> [Task to carry out]:
From the records below, extract only the lines running from the line with "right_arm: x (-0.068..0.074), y" to the line with "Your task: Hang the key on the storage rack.", both lines included, reproducing them exactly.

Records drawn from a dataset
- - - - -

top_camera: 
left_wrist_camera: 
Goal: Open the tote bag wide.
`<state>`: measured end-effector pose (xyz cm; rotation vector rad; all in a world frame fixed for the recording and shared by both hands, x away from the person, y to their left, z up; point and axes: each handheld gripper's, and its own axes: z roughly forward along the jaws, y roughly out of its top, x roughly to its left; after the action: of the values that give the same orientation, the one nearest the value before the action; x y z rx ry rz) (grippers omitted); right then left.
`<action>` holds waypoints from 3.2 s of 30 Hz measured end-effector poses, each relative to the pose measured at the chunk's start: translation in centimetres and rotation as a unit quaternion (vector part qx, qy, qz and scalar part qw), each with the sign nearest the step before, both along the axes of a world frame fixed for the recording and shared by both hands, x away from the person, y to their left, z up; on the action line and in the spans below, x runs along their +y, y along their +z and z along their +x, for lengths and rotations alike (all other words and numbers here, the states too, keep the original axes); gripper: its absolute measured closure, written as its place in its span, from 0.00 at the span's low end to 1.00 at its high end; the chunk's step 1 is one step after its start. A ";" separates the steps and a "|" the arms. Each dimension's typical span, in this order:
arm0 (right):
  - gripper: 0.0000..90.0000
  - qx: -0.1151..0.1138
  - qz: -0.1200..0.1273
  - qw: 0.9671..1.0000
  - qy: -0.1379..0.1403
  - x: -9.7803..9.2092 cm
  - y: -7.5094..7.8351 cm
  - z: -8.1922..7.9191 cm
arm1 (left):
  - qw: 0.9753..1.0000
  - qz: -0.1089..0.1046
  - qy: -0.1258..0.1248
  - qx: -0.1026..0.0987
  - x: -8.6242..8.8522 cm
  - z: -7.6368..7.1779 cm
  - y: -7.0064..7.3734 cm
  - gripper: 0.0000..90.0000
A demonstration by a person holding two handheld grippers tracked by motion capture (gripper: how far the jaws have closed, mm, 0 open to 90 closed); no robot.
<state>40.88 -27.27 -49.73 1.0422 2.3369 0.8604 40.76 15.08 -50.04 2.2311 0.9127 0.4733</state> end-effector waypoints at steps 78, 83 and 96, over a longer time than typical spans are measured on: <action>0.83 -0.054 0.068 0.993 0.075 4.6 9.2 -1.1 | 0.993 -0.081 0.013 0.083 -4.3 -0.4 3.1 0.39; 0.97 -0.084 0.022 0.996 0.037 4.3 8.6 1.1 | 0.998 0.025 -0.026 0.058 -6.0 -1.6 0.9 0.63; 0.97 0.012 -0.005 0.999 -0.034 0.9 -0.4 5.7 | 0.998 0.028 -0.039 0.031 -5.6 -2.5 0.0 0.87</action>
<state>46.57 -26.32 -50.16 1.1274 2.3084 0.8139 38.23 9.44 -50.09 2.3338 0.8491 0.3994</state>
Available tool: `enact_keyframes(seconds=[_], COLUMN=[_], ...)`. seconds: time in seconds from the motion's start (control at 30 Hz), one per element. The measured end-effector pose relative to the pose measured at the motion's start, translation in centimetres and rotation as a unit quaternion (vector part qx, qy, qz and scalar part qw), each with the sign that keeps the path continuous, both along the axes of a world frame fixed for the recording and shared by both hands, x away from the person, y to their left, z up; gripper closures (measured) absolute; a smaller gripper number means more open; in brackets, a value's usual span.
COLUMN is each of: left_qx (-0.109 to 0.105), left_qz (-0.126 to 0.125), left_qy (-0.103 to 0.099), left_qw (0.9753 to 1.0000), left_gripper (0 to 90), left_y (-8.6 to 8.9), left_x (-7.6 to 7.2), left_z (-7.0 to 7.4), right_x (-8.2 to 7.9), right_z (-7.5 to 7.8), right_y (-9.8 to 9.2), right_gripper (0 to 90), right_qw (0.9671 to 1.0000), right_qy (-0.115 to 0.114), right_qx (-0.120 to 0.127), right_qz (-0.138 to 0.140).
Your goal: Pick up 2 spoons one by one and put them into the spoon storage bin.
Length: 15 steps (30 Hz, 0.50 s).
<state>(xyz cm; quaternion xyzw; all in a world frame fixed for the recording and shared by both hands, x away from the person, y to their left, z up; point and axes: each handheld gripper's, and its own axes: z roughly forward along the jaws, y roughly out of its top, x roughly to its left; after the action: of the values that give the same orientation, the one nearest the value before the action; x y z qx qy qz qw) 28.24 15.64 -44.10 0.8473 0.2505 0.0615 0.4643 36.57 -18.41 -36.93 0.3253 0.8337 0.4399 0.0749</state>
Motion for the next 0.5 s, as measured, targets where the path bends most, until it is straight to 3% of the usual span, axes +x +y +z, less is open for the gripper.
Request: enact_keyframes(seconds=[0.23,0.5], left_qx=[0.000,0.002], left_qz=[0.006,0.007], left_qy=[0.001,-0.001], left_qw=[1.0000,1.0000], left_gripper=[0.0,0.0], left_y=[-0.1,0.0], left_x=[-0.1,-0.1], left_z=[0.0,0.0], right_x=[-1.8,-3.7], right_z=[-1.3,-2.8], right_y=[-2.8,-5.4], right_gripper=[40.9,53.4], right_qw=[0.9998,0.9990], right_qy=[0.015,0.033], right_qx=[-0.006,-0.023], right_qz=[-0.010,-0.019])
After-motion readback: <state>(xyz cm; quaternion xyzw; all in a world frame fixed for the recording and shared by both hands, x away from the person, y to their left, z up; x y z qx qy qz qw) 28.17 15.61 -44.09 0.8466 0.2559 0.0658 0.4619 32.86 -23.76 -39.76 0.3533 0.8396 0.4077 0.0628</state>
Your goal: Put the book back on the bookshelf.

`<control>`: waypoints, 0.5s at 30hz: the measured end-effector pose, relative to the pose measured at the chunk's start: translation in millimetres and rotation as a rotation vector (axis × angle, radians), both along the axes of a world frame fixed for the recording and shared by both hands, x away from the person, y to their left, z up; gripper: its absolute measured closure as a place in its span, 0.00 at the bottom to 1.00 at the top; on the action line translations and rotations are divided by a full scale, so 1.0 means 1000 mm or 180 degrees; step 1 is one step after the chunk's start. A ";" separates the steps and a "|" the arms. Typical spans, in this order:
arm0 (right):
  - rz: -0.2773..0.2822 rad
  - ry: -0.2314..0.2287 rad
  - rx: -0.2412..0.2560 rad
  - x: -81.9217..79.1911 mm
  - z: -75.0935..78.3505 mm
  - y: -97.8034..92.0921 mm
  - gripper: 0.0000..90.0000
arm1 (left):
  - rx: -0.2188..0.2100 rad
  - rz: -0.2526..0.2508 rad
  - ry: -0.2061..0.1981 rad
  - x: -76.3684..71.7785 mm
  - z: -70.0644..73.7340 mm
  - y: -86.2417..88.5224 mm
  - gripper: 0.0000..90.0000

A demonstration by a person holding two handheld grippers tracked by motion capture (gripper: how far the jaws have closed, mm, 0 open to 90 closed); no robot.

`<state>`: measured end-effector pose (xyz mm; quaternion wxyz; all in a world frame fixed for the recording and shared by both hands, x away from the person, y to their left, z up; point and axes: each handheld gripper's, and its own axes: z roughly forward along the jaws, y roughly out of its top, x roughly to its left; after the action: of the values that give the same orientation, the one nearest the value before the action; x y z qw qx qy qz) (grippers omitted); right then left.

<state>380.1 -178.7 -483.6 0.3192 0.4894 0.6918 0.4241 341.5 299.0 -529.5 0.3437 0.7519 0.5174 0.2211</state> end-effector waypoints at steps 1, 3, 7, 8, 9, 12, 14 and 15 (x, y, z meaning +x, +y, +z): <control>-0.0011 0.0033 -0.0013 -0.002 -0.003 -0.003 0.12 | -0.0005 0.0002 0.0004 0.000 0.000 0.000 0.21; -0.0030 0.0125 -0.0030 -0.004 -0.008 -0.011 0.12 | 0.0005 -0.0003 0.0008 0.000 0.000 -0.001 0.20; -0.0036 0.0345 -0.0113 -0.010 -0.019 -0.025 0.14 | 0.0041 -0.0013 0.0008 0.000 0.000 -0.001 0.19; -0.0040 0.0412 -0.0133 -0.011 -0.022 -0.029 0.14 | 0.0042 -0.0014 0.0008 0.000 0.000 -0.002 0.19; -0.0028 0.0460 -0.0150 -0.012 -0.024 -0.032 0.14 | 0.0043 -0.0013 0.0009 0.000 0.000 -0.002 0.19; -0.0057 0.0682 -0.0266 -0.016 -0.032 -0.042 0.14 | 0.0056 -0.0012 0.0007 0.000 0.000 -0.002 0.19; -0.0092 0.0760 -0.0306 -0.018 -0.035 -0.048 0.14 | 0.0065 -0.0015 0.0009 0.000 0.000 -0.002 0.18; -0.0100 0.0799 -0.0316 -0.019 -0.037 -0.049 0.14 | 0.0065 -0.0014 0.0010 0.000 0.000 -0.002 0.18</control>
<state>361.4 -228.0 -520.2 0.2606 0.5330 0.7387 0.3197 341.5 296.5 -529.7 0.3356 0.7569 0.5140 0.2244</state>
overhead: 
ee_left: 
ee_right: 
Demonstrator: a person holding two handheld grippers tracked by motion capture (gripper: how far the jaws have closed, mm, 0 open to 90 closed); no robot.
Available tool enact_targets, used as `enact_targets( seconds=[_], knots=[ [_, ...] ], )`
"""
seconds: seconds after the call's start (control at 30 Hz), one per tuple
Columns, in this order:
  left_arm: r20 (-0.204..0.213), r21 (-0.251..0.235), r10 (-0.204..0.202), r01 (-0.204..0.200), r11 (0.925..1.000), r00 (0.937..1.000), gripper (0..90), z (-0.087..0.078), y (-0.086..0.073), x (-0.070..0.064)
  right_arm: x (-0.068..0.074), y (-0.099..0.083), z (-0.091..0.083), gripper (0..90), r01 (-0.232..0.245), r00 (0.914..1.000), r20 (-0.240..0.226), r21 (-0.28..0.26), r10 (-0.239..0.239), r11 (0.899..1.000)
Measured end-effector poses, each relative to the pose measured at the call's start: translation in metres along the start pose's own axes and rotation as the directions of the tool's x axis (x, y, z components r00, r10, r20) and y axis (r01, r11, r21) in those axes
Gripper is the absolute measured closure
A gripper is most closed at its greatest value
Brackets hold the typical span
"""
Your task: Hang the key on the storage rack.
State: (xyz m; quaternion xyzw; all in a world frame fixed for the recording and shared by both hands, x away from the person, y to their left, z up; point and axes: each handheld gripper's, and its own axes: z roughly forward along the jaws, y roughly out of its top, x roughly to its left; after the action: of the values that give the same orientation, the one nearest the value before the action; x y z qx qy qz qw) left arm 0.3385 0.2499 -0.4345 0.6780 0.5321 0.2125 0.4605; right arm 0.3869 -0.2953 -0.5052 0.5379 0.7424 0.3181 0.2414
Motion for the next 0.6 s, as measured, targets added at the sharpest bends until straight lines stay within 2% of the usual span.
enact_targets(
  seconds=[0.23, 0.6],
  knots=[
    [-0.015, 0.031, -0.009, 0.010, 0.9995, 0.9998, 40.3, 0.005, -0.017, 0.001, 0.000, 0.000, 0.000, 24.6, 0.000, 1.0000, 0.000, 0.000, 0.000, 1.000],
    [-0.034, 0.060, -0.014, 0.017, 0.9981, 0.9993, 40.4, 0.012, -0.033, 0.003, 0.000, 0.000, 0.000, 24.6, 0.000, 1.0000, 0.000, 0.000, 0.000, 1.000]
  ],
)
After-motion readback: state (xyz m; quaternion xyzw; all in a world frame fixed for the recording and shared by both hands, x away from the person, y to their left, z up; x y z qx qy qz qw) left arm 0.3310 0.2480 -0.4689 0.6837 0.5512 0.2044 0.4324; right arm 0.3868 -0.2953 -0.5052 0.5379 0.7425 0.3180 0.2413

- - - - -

> [Response area]:
  right_arm: x (-0.068..0.074), y (-0.099..0.083), z (-0.091..0.083), gripper (0..90), r01 (-0.232..0.245), r00 (0.914..1.000), r20 (-0.240..0.226), r21 (-0.28..0.26), r10 (-0.239..0.239), r11 (0.899..1.000)
Measured end-effector poses, each relative to the pose measured at the call's start: translation in metres along the start pose's own axes and rotation as the directions of the tool's x axis (x, y, z components r00, r10, r20) and y axis (r01, r11, r21) in those axes
Gripper is the absolute measured closure
A gripper is most closed at its greatest value
Brackets hold the typical span
"""
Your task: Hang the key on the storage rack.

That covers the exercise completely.